The findings of a pioneering four-year educational study offer hope for thousands of children identified with intellectual disability or low IQ who have very little, if any, reading ability.
The study by researchers at Southern Methodist University, Dallas, is the first large-scale longitudinal study of its kind to demonstrate the reading potential of students with intellectual disability or low IQ, said lead author Jill H. Allor, principal investigator of the study, which was funded by the U.S. Department of Education.
The researchers found that students with intellectual disability who participated in four years of persistent, specialized instruction successfully learned to read at a first-grade level or higher.
"This study proves that we should never give up on anyone. It raises expectations for all children," Allor said. "Traditionally the focus of instruction for students with intellectual disability has been functional skills, such as how to manage their personal hygiene, do basic chores around the house or simple work skills. This study raises academic expectations as well."
The study demonstrates there's hope for every struggling reader, said Allor, a reading researcher whose expertise is reading acquisition. The study's implications can be life-changing for non-readers and struggling readers.

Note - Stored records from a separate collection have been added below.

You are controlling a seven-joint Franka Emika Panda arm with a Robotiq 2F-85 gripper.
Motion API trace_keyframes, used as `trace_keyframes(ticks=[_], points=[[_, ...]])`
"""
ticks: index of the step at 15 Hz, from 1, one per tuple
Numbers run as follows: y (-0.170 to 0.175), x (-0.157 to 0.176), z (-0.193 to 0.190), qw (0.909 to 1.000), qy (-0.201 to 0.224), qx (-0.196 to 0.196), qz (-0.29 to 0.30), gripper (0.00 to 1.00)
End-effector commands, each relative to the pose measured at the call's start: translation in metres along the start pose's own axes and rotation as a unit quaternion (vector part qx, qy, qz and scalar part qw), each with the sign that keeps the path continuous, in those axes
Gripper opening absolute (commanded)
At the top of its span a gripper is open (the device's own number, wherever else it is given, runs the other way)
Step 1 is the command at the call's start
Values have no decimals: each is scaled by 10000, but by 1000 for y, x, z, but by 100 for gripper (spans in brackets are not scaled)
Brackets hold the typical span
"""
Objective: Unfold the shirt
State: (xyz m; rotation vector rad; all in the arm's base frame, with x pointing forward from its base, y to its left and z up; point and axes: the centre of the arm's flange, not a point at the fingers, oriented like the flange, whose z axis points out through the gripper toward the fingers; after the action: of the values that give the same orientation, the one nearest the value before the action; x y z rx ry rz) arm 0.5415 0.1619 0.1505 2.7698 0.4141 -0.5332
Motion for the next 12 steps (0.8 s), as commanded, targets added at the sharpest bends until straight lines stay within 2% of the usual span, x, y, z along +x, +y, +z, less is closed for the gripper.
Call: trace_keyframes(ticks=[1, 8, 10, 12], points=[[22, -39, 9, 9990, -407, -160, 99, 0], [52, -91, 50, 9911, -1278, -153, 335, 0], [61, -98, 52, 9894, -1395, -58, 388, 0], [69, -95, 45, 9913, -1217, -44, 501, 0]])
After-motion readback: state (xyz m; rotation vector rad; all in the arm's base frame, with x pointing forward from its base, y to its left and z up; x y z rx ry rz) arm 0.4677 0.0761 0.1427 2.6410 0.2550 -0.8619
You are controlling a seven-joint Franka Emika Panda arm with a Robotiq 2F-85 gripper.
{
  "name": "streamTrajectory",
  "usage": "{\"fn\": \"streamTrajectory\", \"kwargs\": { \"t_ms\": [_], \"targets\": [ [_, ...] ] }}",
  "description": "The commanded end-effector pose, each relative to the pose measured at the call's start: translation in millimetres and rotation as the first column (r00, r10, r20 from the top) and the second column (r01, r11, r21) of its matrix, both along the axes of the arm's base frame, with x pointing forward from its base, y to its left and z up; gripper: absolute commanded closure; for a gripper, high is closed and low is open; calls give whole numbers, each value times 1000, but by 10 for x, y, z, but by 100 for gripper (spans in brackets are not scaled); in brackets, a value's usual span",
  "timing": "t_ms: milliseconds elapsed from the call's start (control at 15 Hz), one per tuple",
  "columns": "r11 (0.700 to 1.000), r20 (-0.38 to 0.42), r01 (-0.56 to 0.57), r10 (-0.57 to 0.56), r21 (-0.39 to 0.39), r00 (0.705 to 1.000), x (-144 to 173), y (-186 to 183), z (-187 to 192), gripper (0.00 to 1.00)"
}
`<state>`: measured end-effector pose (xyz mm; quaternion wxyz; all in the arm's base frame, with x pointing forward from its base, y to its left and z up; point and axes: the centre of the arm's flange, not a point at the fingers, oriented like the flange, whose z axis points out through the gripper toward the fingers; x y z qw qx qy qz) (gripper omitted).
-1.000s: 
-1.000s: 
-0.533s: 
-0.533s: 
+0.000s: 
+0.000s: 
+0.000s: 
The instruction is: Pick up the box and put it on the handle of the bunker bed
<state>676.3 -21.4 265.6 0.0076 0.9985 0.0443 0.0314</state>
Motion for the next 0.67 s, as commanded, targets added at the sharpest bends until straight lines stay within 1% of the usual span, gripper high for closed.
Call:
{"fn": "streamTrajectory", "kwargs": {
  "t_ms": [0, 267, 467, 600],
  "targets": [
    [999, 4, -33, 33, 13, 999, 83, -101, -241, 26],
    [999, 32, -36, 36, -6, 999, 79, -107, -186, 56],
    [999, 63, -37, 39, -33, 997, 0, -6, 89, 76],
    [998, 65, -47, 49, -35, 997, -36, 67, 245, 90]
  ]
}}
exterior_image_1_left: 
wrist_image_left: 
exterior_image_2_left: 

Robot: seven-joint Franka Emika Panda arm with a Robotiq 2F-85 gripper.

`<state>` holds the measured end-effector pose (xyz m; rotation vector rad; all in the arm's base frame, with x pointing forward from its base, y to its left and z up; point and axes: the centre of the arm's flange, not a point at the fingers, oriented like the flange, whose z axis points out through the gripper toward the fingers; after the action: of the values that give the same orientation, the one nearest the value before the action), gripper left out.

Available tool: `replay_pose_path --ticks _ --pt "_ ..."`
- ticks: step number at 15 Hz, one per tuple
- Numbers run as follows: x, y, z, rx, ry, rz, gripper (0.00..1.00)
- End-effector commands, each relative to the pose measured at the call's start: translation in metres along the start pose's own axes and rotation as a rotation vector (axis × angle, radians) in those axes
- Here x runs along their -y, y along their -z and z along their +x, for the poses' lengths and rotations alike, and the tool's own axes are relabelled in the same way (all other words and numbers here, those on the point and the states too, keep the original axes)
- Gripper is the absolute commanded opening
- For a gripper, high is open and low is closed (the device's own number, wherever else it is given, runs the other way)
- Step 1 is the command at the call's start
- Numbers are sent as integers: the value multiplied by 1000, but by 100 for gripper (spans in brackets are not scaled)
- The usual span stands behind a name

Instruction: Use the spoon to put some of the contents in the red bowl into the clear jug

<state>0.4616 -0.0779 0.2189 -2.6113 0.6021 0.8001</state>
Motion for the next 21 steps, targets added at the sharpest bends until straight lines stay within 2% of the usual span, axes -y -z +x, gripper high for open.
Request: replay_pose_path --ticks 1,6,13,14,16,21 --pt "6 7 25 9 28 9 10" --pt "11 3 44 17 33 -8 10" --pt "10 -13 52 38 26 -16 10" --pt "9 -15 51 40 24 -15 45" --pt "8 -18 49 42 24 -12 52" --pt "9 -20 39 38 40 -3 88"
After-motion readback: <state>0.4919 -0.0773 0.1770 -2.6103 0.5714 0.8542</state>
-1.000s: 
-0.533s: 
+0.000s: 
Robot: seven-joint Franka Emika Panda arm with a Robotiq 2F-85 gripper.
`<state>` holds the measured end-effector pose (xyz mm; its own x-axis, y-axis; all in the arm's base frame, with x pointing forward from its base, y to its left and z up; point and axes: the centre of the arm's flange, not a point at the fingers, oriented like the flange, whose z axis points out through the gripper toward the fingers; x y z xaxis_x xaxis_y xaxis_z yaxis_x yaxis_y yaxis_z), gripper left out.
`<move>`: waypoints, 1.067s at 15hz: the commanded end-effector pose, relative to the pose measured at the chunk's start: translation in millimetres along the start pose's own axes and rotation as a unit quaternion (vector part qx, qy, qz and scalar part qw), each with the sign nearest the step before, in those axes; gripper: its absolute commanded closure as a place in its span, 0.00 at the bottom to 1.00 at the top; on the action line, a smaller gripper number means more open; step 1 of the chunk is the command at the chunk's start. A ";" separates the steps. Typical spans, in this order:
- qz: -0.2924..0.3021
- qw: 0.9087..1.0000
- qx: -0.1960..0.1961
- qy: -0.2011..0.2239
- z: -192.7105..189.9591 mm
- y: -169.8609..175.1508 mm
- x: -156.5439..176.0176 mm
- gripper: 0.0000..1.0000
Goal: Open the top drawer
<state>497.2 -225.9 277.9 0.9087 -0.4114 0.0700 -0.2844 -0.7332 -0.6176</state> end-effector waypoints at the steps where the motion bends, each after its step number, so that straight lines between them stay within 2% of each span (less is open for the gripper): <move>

"If these children, and any other struggling readers, can learn to read, that means they can go grocery shopping with a shopping list, read the labels on boxes and cans, and read basic instructions," Allor said. "Even minimal reading skills can lead to a more independent life and improved job opportunities."
The findings indicate a critical need for more research to determine ways to streamline and intensify instruction for these students, said Allor, whose research focuses on preventing reading failure among struggling readers.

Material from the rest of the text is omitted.